## Abstract

Accurate measurement of groundwater levels is often difficult and involves great uncertainty. Therefore, simulating and predicting the fluctuating behavior of groundwater levels is necessary for water resource planning and management. In this study, radial basis function (RBF) neural networks and support vector machines (SVM) were employed to simulate groundwater level fluctuations. The time series data of precipitation, evaporation, and temperature were used as model inputs. Groundwater level data from the first 10 years, from 2003 to 2014, were used as the training dataset, while data from the last 2 years were used as the test dataset. Uncertainties caused by errors in the measurements of the variables or in outputs were estimated at 95% confidence intervals. The results showed that the SVM model had a superior simulation and prediction capability according to four statistical standards. The comparisons of the outputs and the confidence intervals of the two models showed that the SVM model was more accurate and had less uncertainty. The conclusions suggest that SVM is an effective method for simulating groundwater levels and analyzing model uncertainties using confidence intervals and can be used to facilitate sustainable groundwater management strategies.

- groundwater level
- radial basis function neural networks
- support vector machines
- uncertainty analysis

## INTRODUCTION

Groundwater is an important component of the global freshwater supply and a precious natural resource for agricultural, domestic, and industrial purposes in many countries. Water shortages, the over-exploitation of groundwater, and related environmental and geological problems have attracted increasing attention and become one of the most critical global concerns, especially in arid, semi-arid, and the fragile ecological environments (Adamowski & Chan 2011). Da'an, a semi-arid region with the highest salinization rate in western Jilin Province of China, is located in an ecologically and economically fragile area. The variation in groundwater levels is the main indicator of the amount of groundwater resources, and the somewhat unstable changes in groundwater levels are the result of changes in many complex and interactive factors. Therefore, an accurate and reliable prediction of groundwater levels is essential in determining the resource quantity and allowable exploitation level of groundwater and in avoiding or reducing adverse effects such as the loss of pumpage in water wells, land surface subsidence, and aquifer compaction (Vahid *et al.* 2013; Verma & Singh 2013).
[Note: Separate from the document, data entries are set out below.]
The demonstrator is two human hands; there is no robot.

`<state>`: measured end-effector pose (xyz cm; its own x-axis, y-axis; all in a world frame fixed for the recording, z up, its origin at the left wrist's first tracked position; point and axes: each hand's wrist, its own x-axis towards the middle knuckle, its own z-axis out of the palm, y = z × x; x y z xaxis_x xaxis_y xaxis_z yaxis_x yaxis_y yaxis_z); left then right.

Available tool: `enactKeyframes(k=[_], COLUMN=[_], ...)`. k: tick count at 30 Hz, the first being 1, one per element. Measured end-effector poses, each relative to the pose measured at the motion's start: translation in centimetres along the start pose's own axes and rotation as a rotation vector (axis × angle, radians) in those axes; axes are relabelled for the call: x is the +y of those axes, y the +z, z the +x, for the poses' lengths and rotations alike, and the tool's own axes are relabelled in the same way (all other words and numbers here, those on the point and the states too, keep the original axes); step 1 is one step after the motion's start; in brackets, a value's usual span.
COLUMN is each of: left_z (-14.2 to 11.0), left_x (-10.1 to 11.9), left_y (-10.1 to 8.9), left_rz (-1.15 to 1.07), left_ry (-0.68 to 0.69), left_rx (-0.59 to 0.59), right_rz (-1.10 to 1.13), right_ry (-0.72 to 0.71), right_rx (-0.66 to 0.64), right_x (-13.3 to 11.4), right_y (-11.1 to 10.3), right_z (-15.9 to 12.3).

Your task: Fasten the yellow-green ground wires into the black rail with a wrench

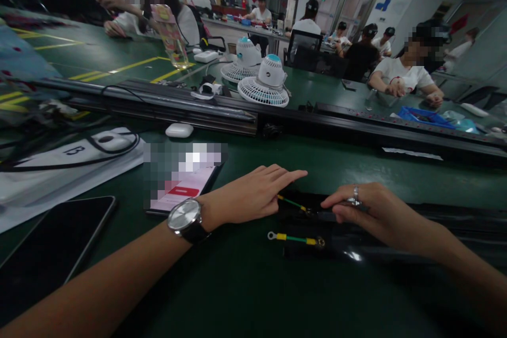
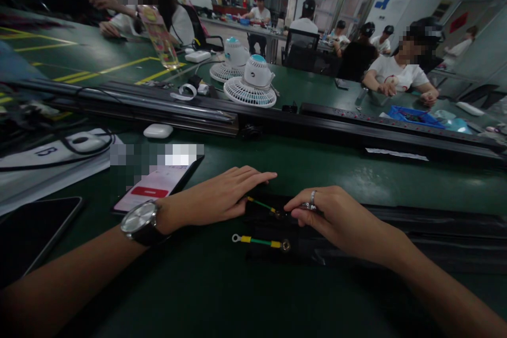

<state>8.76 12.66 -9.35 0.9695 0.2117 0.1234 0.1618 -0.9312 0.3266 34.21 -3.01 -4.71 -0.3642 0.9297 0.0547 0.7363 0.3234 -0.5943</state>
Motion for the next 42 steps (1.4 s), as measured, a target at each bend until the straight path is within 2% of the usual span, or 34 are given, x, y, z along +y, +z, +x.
enactKeyframes(k=[11, 21, 34, 42], left_z=[0.0, 0.0, 0.1, -0.1], left_x=[-0.1, -0.2, -0.1, -0.1], left_y=[0.0, 0.0, 0.0, 0.2], left_rz=[-0.009, -0.013, 0.014, 0.018], left_ry=[-0.010, 0.000, 0.012, 0.010], left_rx=[-0.007, -0.017, 0.011, 0.018], right_rz=[0.049, 0.041, 0.065, 0.111], right_ry=[0.015, 0.125, 0.247, 0.289], right_rx=[0.000, 0.058, 0.055, 0.157], right_x=[0.4, -0.2, -0.5, 0.3], right_y=[-0.4, -0.1, 0.0, -0.4], right_z=[0.1, 0.4, 1.2, 1.1])
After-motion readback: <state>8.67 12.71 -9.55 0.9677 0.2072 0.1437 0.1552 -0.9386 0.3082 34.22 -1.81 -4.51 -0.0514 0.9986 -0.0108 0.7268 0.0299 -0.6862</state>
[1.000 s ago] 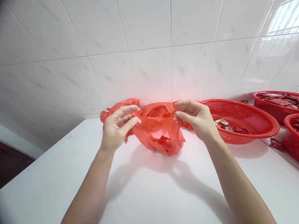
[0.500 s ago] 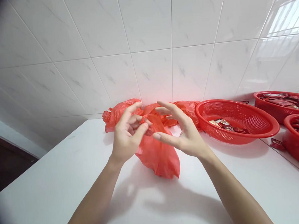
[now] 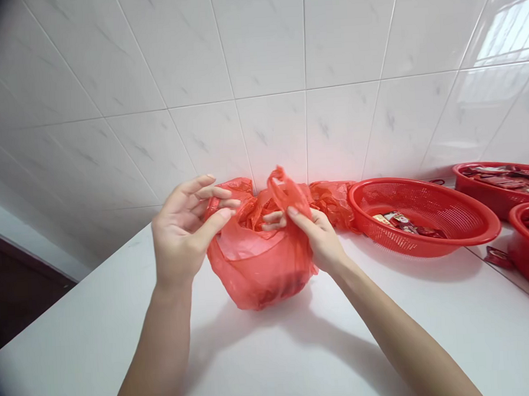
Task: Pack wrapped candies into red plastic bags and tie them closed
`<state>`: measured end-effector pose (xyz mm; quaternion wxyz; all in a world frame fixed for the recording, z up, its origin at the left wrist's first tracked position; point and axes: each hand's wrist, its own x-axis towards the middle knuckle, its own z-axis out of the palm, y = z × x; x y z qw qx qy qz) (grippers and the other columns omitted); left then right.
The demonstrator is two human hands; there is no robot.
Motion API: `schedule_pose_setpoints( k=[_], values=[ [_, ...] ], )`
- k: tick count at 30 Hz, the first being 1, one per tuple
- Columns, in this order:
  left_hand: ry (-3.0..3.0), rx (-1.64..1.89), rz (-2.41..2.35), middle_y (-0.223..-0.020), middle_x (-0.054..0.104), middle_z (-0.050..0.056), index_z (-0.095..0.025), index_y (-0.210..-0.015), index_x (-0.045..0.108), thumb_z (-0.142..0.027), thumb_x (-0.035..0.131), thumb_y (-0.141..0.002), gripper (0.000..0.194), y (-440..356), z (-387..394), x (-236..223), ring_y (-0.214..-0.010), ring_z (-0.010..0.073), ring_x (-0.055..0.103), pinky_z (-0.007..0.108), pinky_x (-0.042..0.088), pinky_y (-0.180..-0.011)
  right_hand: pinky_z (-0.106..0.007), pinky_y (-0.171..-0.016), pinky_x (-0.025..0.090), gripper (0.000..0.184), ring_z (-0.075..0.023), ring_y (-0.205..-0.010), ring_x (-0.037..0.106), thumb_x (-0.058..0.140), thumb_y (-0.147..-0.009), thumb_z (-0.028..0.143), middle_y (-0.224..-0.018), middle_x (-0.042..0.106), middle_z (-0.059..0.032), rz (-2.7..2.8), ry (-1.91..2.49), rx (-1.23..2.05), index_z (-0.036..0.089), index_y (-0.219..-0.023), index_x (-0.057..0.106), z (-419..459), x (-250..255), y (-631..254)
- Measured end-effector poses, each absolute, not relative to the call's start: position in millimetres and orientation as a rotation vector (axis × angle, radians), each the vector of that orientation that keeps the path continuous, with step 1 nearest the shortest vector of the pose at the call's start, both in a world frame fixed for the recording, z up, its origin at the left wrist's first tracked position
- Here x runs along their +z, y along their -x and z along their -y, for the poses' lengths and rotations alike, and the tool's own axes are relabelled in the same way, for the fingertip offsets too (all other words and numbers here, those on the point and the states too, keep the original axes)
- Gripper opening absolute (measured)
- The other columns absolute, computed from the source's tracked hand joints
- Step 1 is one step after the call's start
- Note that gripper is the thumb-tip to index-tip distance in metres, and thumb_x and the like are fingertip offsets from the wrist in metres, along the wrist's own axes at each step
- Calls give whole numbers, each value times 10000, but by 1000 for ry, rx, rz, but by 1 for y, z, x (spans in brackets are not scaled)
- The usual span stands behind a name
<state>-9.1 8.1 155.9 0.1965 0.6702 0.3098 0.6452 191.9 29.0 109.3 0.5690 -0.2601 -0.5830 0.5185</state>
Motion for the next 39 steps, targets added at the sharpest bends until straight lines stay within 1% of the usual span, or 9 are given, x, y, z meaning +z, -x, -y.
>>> schedule_pose_setpoints(
  k=[3, 6, 9, 12, 18, 23, 27, 33, 39],
  values=[
    [-1954, 1676, -730, -917, 708, 30, -198, -1050, 696, -136, 702, -808, 250, 28, -1, 164, -788, 180, 731, 363, 650, -774, -259, -490, 429, 423, -79, -397, 412, 678, -833, 577, -636, 617, 9, 1179, 614, 1368, 213, -717, 496, -34, 111, -195],
    [-2026, 1332, -538, -835, 721, 44, -220, -996, 740, -133, 670, -833, 197, 39, 8, 168, -700, 202, 728, 352, 641, -620, -217, -412, 243, 305, -60, -391, 257, 662, -861, 456, -504, 439, 83, 1276, 774, 1260, 215, -765, 503, -29, 110, -192],
    [-2035, 1088, -451, -890, 738, 64, -239, -1062, 741, -146, 615, -885, 236, 33, 10, 164, -728, 218, 743, 354, 638, -610, -212, -465, 280, 92, -87, -500, 360, 606, -839, 245, -567, 447, 73, 1587, 864, 1133, 216, -811, 523, -18, 111, -188],
    [-2046, 1078, -516, -1078, 727, 83, -239, -1170, 696, -150, 554, -920, 301, 15, -2, 155, -886, 219, 748, 356, 641, -741, -237, -507, 348, 138, -95, -532, 380, 524, -816, 205, -588, 459, 54, 1812, 740, 1301, 212, -697, 452, -8, 113, -186],
    [-1989, 985, -462, -1183, 704, 101, -210, -1159, 673, -170, 496, -936, 287, -9, -17, 143, -997, 218, 721, 354, 621, -845, -259, -582, 459, 247, -135, -672, 538, 738, -797, 320, -770, 565, 20, 1760, 669, 1342, 231, -958, 573, -4, 105, -174],
    [-2049, 1130, -551, -1317, 644, 103, -230, -1250, 617, -235, 624, -909, 341, -5, -16, 145, -1042, 221, 702, 368, 602, -895, -225, -442, 296, 394, -83, -459, 349, 624, -914, 566, -533, 398, 75, 1615, 717, 1497, 217, -765, 516, -7, 100, -170],
    [-2188, 1130, -975, -1169, 712, 73, -220, -1144, 683, -347, 724, -851, 321, 7, -21, 147, -960, 211, 703, 375, 596, -880, -232, -447, 277, 504, -80, -434, 359, 575, -925, 634, -488, 506, 31, 1474, 756, 1540, 188, -693, 534, -16, 104, -182],
    [-2250, 1190, -937, -893, 741, 36, -209, -920, 736, -232, 677, -853, 93, 7, -17, 147, -807, 176, 693, 329, 594, -765, -263, -524, 454, 454, -83, -400, 431, 641, -895, 561, -636, 690, -33, 1317, 713, 1724, 133, -1026, 715, -34, 105, -194],
    [-2454, 655, -822, -934, 772, -8, -267, -924, 779, -118, 580, -867, 255, 0, -7, 149, -887, 186, 713, 305, 560, -798, -266, -550, 536, 389, -150, -496, 619, 654, -893, 501, -569, 667, -20, 1266, 675, 1780, 140, -1007, 738, -41, 102, -198]
  ],
)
Mathematical models are generally used to improve our understanding of groundwater systems. There are many prediction models, such as nonlinear empirical models, mathematical groundwater models, and physically-based models, that have been used to simulate and forecast groundwater levels and applied to problems ranging from aquifer safe yield analysis to groundwater remediation and quality issues (Sun & Xu 2011; Emamgholizadeh *et al.* 2014). Although conceptual and physically-based models are used to depict hydrological variables and characterize the complex structures of aquifers, they have practical limitations (Nourani *et al.* 2008). These modeling techniques are very data- and labor-intensive, such as Darcy's law-based differential equation systems of groundwater dynamics (Bense *et al.* 2009; Ge *et al.* 2011). Since data are typically limited in regions under severe environmental conditions, it is difficult to analyze the geological parameters and predict the results accurately in those regions. Therefore, empirical models, such as artificial neural networks (ANN) and support vector machines (SVM), may serve as attractive alternatives, because they can provide useful results using a smaller amount of data, are less labor-intensive, more cost-effective, and suited to solve the dynamic nonlinear systems (Emamgholizadeh *et al.* 2014; Chang *et al.* 2015; Gong *et al.* 2016).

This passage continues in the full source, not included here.